Friday, February 3, 2017

A Good Day to Read a Book

There could not have been a starker contrast between yesterday morning and this morning:  the bright sunshine and mild temperatures, the long sweet afternoon on the beach reading books, the glow of slight sunburn at the end of the day, suddenly replaced by a grim and rainy February day.  I went out to do my Tai Chi and realized that the wind had sprung up again overnight, out of the north, and on the way out to the dune-top deck a light rain began to spray fitfully on me, freckling the boardwalk. 

This is the kind of day that I would imagine a detective from the Murder Squad might be called out to investigate a murder on this same dune-top deck.  There would already be yellow tape stretched across the walkway and men in white coats would be bent over, carefully combing the sand dunes for evidence.  I would nod to the officer as he lifts up the tape and I duck under.  "What have you got?" I would ask curtly . . .

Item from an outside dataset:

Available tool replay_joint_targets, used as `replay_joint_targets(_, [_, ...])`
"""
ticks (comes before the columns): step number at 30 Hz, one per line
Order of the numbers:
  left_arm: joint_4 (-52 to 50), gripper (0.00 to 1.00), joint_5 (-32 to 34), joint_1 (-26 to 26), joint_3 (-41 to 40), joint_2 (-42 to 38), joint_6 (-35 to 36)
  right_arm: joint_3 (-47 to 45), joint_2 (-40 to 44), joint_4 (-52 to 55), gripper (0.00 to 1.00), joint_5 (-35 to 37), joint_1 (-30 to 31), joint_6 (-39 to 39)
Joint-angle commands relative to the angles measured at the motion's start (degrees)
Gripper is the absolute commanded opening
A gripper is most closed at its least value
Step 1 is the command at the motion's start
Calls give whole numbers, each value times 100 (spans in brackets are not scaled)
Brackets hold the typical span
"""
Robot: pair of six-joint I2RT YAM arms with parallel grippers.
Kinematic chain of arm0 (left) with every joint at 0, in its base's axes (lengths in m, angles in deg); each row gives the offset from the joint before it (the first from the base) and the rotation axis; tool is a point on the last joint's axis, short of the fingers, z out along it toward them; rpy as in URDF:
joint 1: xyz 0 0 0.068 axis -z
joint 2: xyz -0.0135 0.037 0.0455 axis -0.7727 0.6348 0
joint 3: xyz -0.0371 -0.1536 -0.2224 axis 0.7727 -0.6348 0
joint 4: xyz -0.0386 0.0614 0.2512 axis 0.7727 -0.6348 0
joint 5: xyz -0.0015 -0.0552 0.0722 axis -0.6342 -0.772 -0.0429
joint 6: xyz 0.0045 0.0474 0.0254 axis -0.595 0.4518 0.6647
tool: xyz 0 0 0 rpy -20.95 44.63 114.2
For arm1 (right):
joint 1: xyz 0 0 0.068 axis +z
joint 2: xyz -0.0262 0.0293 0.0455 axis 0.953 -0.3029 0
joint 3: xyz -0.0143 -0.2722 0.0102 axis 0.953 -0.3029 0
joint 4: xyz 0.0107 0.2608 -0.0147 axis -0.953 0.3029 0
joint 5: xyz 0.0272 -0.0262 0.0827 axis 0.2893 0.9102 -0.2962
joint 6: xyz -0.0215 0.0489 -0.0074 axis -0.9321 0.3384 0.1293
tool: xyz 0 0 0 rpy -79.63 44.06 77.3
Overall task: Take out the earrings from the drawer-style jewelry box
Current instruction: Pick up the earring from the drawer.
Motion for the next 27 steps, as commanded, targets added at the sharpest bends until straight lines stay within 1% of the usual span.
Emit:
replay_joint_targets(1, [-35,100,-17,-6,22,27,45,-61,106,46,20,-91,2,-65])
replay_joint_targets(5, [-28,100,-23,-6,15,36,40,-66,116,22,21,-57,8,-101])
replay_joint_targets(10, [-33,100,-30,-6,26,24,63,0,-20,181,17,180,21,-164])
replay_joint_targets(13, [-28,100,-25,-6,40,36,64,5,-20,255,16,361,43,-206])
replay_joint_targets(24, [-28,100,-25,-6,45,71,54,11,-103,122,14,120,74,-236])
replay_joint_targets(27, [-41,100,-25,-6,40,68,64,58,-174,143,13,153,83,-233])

But thankfully I am not on the Murder Squad!  Instead I was glad to tie the hood of my sweatshirt tightly around my head as the rain intensified, and to return to the warmth of the condo and the sweet smell of coffee where I intend to merely read about murder most of the day - a good way to rest up for tomorrow's race.  My new book is Tana French's The Likeness, and the cover blurb describes it as "a nearly pitch-perfect follow-up to her debut thriller, In the Woods." That is exactly right.  And I am forbidden to say anything more about it because Martha will want to read it next.

 
What a wonderful thing it is to read a book!  I feel sorry for young people today who know nothing more about reading than that little device in their hand and its tweets and posts, or (worse) that television screen and its loud flashing horrors.  The next best thing to a book is a Kindle, I suppose, which allows a reader to easily pull hundreds of books like this as if my magic through cyberspace into a comfortable little tablet on one's lap.  I do understand its advantages, but I love the smell of real paper, musty and sweet, the ability to flip back a page or two and re-read something I might have missed, to dog-ear a page I might want to return to. 

And the talent of a good writer of fiction like Tana French who is able to effortlessly transport me to the Irish countryside and its driving rain - I can almost smell it! - evoking so well the little village there and its inhabitants, and creating out of nothing real flesh-and-blood characters who think and feel and whom I come to care about by the end of the book.  And a plot that twists and turns like a maze of country roads, leading the reader deeper and deeper into the woods.